Deploy Services: Continue with the remaining steps in the deployment guide to deploy ingestion-server and rag-server containers.
Test Document Ingestion: Use the ingestion API usage notebook to verify functionality.

Note

Default Behavior: Paddle OCR is the default OCR service and runs automatically when you start the NIMs. To use NeMo Retriever OCR instead, you must explicitly start it with the --profile nemoretriever-ocr flag.

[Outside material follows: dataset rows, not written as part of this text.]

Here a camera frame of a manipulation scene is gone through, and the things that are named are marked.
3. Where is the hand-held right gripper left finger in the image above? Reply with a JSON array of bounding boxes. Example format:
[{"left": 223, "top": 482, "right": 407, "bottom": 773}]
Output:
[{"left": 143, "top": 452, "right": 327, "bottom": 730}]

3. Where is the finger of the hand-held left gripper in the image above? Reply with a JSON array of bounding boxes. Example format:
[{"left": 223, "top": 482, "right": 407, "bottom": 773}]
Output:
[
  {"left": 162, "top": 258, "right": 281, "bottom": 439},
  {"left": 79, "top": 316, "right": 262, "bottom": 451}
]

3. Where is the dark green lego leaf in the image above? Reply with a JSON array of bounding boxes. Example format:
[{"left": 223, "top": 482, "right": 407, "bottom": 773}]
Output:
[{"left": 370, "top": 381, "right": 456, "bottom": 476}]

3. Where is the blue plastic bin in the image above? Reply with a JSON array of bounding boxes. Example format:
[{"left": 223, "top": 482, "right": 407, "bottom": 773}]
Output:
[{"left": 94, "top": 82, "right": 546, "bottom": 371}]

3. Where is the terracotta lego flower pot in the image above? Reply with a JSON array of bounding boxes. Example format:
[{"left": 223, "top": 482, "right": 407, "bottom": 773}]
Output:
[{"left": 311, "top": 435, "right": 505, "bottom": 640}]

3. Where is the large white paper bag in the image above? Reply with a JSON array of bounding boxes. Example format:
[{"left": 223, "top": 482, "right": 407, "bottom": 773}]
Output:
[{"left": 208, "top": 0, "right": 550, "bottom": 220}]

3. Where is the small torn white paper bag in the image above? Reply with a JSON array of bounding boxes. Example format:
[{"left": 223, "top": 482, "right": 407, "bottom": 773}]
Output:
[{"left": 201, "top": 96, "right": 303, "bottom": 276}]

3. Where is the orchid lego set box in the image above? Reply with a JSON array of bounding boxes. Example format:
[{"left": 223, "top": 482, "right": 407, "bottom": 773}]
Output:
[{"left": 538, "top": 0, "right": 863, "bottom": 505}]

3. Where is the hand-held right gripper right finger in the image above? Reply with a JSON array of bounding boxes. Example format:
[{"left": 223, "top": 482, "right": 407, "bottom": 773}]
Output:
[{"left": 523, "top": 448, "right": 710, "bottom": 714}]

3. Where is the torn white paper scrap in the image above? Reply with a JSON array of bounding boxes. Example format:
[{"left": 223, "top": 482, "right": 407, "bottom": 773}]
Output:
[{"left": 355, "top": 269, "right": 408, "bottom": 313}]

Helm Deployment to Enable NeMo Retriever OCR#

To enable NeMo Retriever OCR using Helm, we need to set the nv-ingest.nemoretriever-ocr.deployed=true and nv-ingest.envVars.OCR_MODEL_NAME="scene_text_ensemble".

Update the deployment to enable NeMo Retriever OCR and disable Paddle OCR for resource optimization with the following command.

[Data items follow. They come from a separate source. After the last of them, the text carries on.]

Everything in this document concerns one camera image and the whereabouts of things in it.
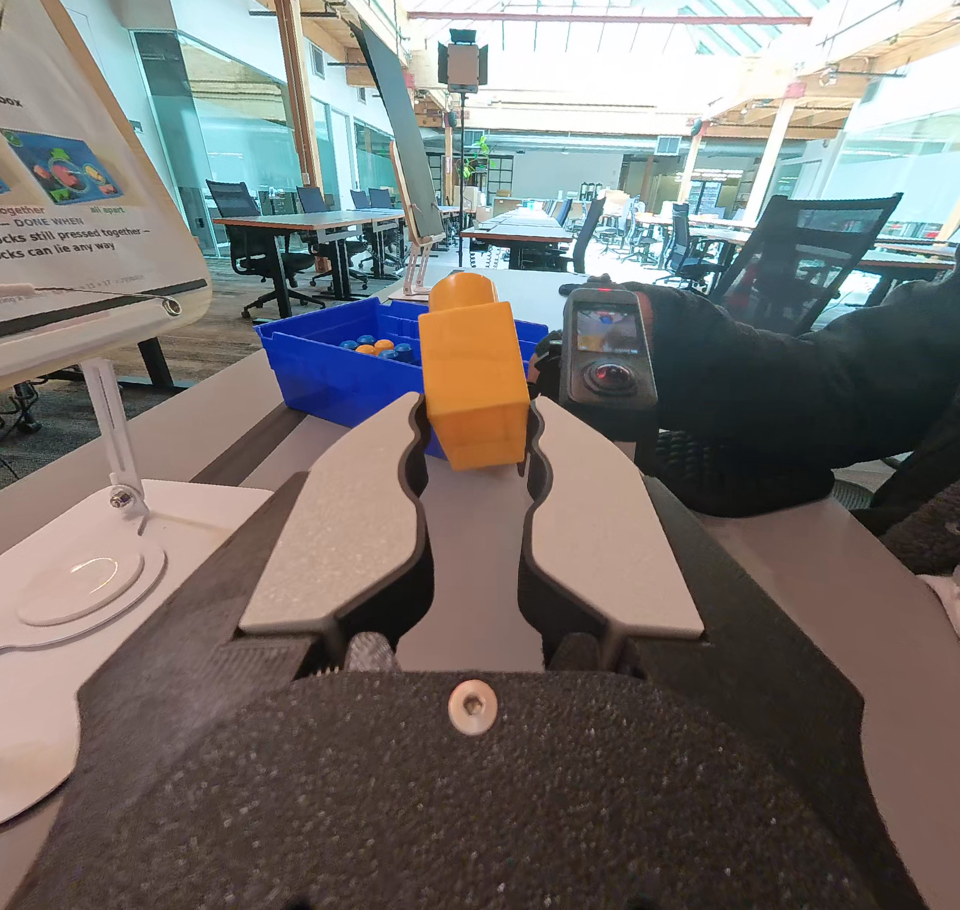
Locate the black mesh office chair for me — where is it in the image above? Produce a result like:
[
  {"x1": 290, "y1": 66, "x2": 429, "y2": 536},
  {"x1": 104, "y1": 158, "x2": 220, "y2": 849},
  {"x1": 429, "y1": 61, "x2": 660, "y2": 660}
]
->
[{"x1": 707, "y1": 192, "x2": 906, "y2": 328}]

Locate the black wrist rest pad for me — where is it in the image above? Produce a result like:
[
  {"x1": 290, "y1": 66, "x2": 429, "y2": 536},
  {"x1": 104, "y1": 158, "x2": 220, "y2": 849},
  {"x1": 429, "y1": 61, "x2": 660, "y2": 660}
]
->
[{"x1": 651, "y1": 428, "x2": 839, "y2": 519}]

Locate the long grey desk row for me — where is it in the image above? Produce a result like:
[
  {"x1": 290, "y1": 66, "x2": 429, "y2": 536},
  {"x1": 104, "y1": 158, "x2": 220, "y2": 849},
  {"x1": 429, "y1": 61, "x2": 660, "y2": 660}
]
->
[{"x1": 457, "y1": 207, "x2": 576, "y2": 271}]

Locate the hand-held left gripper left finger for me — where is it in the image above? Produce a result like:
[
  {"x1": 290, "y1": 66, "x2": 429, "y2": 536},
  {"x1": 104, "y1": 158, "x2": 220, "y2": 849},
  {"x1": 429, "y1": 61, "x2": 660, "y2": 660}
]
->
[{"x1": 237, "y1": 392, "x2": 436, "y2": 658}]

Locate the person's right forearm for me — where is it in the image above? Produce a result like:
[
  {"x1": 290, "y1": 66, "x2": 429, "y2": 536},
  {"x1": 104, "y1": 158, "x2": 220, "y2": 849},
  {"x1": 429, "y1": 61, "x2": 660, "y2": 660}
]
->
[{"x1": 588, "y1": 246, "x2": 960, "y2": 519}]

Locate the dark fleece garment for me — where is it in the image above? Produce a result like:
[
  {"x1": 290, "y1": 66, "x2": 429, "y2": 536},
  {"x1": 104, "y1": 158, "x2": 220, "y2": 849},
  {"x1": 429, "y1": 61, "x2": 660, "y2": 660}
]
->
[{"x1": 858, "y1": 467, "x2": 960, "y2": 579}]

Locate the blue plastic bin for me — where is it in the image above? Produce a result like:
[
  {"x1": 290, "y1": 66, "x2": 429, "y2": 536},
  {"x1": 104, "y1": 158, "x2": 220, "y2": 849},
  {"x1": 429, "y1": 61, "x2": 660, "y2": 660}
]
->
[{"x1": 253, "y1": 295, "x2": 552, "y2": 463}]

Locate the pale pink cloth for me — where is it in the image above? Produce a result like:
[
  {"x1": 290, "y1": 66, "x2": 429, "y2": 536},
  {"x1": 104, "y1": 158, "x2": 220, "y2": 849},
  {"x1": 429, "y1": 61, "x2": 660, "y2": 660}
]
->
[{"x1": 921, "y1": 563, "x2": 960, "y2": 639}]

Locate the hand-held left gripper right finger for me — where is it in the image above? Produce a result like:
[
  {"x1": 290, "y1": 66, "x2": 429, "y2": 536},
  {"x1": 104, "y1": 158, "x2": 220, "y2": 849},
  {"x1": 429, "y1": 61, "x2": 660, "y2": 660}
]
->
[{"x1": 519, "y1": 396, "x2": 709, "y2": 664}]

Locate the potted green plant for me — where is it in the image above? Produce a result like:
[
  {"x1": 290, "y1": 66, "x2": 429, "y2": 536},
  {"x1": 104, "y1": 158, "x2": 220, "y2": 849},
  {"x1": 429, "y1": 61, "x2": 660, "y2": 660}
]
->
[{"x1": 459, "y1": 134, "x2": 494, "y2": 185}]

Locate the studio light on stand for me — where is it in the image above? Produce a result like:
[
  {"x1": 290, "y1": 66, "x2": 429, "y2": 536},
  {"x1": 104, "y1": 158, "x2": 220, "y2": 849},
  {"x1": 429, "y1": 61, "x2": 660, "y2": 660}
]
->
[{"x1": 435, "y1": 27, "x2": 492, "y2": 271}]

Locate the brown wooden desk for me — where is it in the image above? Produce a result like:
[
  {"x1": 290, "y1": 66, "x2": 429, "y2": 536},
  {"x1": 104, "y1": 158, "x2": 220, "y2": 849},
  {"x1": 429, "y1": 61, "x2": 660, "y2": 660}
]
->
[
  {"x1": 210, "y1": 207, "x2": 408, "y2": 305},
  {"x1": 43, "y1": 331, "x2": 179, "y2": 395}
]

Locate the printed instruction sheet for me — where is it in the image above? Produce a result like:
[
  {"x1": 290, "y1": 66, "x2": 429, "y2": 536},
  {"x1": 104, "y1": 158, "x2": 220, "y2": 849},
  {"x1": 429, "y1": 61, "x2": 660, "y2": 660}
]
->
[{"x1": 0, "y1": 0, "x2": 204, "y2": 324}]

# Apply to a fresh deployment (recommended to uninstall existing deployments first)
# helm uninstall rag -n rag
helm upgrade --install rag -n rag https://helm.ngc.nvidia.com/nvidia/blueprint/charts/nvidia-blueprint-rag-v2.3.0.tgz \
  --username '$oauthtoken' \
  --password "${NGC_API_KEY}" \
  --set nv-ingest.paddleocr-nim.deployed=false \
  --set nv-ingest.nemoretriever-ocr.deployed=true \
  --set nv-ingest.envVars.OCR_MODEL_NAME="scene_text_ensemble" \
  --set imagePullSecret.password=$NGC_API_KEY \
  --set ngcApiSecret.password=$NGC_API_KEY

NeMo Retriever OCR Configuration Options#

Required Environment Variables#

Variable	Description	Default	Required
`OCR_GRPC_ENDPOINT`	gRPC endpoint for OCR service	`nemoretriever-ocr:8001`	Yes (on-premises)
`OCR_HTTP_ENDPOINT`	HTTP endpoint for OCR service	`http://nemoretriever-ocr:8000/v1/infer`	Yes
`OCR_INFER_PROTOCOL`	Communication protocol	`grpc`	Yes
`OCR_MODEL_NAME`	OCR model to use	`scene_text_ensemble`	Yes

Available OCR Service Options#

The system supports two OCR service options:

NeMo Retriever OCR: Enhanced text extraction optimized for document processing
Paddle OCR: Default OCR service for general text extraction

Hardware Requirements and Support Matrix#

For detailed information about hardware requirements and supported GPUs, refer to the NeMo Retriever OCR Support Matrix.